Add Internal Links That Match The Reader’s Next Step
Internal links keep readers moving when they want more detail, and they help you avoid repeating whole sections across posts. Link only when it answers the next question a reader will ask right after this paragraph. Use anchor text that names the topic, not “click here.”
A quick pattern that works:
- One link to a beginner explainer, if this post assumes prior terms.
- One link to a hands-on tutorial, if the reader needs screens and clicks.
- One link to a deeper reference page, if the topic has rules that change.
Check older posts once in a while and update links that 404. Keep related posts in the same category so readers can browse without searching again. A cluster beats scattered one-off posts.
Common Traps That Make Articles Fall Flat
Writing For A Search Bot Instead Of A Reader
It’s tempting to chase a phrase by repeating it. Don’t. A reader can feel that move in two seconds. Use the main terms where they fit, then lean on plain language that matches how people speak.
If you’re writing for search, do it the clean way: answer the query early, show proof, and keep the page easy to scan. That lines up with ranking systems and with human satisfaction.
Skipping The “So What?” After Facts
Facts alone can read cold. After you state a fact, add one sentence that connects it to a choice or action. That’s where the value lives. If you can’t add that sentence, ask why the fact is there.
Overloading The Intro
An intro is a door, not a lecture. Tell the reader what they’ll get, then get going. Save deeper context for later sections where it helps a decision or a step.
Editing Checklist You Can Run Before You Publish
Use the table below as a final sweep. It’s meant to catch the stuff that slips past you after you’ve stared at the draft too long.
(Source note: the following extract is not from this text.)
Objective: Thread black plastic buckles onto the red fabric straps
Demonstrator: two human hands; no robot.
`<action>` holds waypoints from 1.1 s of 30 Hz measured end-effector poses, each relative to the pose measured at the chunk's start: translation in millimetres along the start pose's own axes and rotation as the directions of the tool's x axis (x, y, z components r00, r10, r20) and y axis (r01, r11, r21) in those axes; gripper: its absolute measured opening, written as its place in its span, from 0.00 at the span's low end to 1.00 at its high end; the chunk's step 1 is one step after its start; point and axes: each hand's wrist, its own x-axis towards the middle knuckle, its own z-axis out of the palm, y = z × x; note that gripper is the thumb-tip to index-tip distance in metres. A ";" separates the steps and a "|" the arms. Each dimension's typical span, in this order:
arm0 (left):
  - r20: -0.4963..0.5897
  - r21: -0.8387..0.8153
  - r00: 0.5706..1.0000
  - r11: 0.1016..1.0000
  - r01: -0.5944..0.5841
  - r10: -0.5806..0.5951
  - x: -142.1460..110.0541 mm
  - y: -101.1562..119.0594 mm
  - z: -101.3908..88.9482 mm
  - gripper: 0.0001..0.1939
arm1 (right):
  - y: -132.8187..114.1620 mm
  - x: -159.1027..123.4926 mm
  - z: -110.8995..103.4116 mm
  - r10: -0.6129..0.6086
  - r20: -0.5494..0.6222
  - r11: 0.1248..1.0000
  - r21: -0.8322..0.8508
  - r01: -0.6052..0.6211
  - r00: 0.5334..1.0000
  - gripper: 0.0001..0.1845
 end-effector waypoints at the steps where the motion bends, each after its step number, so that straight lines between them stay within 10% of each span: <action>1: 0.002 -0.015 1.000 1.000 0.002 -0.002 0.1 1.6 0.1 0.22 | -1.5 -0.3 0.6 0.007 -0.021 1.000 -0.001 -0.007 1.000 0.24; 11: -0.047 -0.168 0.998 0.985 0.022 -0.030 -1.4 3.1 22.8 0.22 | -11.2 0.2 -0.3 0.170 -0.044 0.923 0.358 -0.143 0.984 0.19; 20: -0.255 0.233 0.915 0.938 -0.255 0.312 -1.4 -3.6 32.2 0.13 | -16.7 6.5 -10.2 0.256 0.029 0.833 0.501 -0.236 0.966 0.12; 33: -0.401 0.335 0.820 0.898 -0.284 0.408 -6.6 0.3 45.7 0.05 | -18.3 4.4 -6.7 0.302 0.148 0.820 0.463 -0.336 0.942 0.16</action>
| Check | What To Look For | Quick Fix |
|---|---|---|
| Title Matches Intent | Title promises what the page delivers | Swap vague words for concrete ones |
| Answer Near The Top | Main answer appears in first screen | Move the best sentence up |
| Headings Flow | H2s read like a clear path | Reorder or merge weak sections |
| Sources Linked | Claims have reputable links where needed | Add the direct source URL |
| Lists Are Correct | Steps use numbers; options use bullets | Convert paragraphs into a list |
| Images Have Alt Text | Descriptive alt, empty alt for decoration | Edit in Media Library |
| Mobile Preview Works | No odd line breaks or wide tables | Shorten labels; split long rows |
| Read Aloud Test | Clunky sentences stand out | Shorten, cut, or rewrite |
Build Your Own Repeatable Method
Once you’ve run this cycle a few times, you’ll notice patterns: where you stall, where you ramble, where your intros get too long. Keep a tiny “post-mortem” note after publishing: three lines on what worked, what didn’t, and what you’ll change next time.
If you catch yourself asking how do i write an article? again, that’s normal. Use the workflow map at the top, pick one step, and start there. A clean start beats a perfect plan.